| PROVIDED DATA |

□ □ □ □ □ □ □

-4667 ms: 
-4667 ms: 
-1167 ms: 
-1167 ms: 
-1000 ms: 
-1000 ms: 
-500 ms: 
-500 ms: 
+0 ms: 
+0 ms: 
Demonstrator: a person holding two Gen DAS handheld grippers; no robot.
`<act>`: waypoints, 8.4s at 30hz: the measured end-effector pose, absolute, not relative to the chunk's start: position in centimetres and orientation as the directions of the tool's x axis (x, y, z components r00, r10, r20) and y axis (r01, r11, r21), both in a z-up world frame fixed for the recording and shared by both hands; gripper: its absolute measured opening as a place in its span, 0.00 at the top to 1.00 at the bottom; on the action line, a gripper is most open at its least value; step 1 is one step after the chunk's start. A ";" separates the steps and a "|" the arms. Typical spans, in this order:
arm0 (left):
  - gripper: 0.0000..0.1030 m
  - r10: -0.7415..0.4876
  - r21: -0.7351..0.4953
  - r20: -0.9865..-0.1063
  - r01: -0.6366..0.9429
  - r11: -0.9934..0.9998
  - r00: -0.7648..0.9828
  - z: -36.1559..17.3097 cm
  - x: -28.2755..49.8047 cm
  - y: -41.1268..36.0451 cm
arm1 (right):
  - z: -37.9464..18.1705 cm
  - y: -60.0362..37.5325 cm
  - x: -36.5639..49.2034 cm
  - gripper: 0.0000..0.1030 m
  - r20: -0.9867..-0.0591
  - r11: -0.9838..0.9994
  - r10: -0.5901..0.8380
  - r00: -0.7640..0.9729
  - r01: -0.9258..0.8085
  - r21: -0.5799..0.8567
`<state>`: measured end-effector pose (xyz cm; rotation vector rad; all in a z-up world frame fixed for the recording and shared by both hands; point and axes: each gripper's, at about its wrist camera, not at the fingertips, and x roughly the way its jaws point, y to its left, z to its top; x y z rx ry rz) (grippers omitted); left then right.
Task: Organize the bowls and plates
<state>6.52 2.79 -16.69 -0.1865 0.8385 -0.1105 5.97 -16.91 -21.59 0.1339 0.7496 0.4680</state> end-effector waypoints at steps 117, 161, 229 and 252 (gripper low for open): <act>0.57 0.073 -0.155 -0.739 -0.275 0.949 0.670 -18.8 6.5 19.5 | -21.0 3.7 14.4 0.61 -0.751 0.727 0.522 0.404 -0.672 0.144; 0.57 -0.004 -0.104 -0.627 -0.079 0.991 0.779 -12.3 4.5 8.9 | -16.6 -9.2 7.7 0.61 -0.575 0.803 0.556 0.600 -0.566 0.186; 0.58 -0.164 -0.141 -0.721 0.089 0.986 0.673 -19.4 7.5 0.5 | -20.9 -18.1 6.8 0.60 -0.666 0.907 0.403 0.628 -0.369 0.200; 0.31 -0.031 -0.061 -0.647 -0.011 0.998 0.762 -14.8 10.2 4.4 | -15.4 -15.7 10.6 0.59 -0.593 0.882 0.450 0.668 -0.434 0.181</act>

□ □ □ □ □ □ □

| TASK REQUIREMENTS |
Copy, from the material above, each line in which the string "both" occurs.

| ANSWER BOX |
`<act>`: waypoints, 8.4s at 30hz: the measured end-effector pose, absolute, not relative to the chunk's start: position in centimetres and orientation as the directions of the tool's x axis (x, y, z components r00, r10, r20) and y axis (r01, r11, r21), both in a z-up world frame fixed for the recording and shared by both hands; gripper: its absolute measured opening as a place in its span, 0.00 at the top to 1.00 at the bottom; on the action line, a gripper is most open at its least value; step 1 is one step after the chunk's start. A ";" separates the steps and a "|" the arms. Typical spans, in this order:
`<state>`: measured end-effector pose (xyz cm; rotation vector rad; all in a z-up world frame fixed for the recording and shared by both hands; point and axes: each gripper's, at about its wrist camera, not at the fingertips, and x roughly the way its jaws point, y to its left, z to its top; x y z rx ry rz) (grippers omitted); left then right.

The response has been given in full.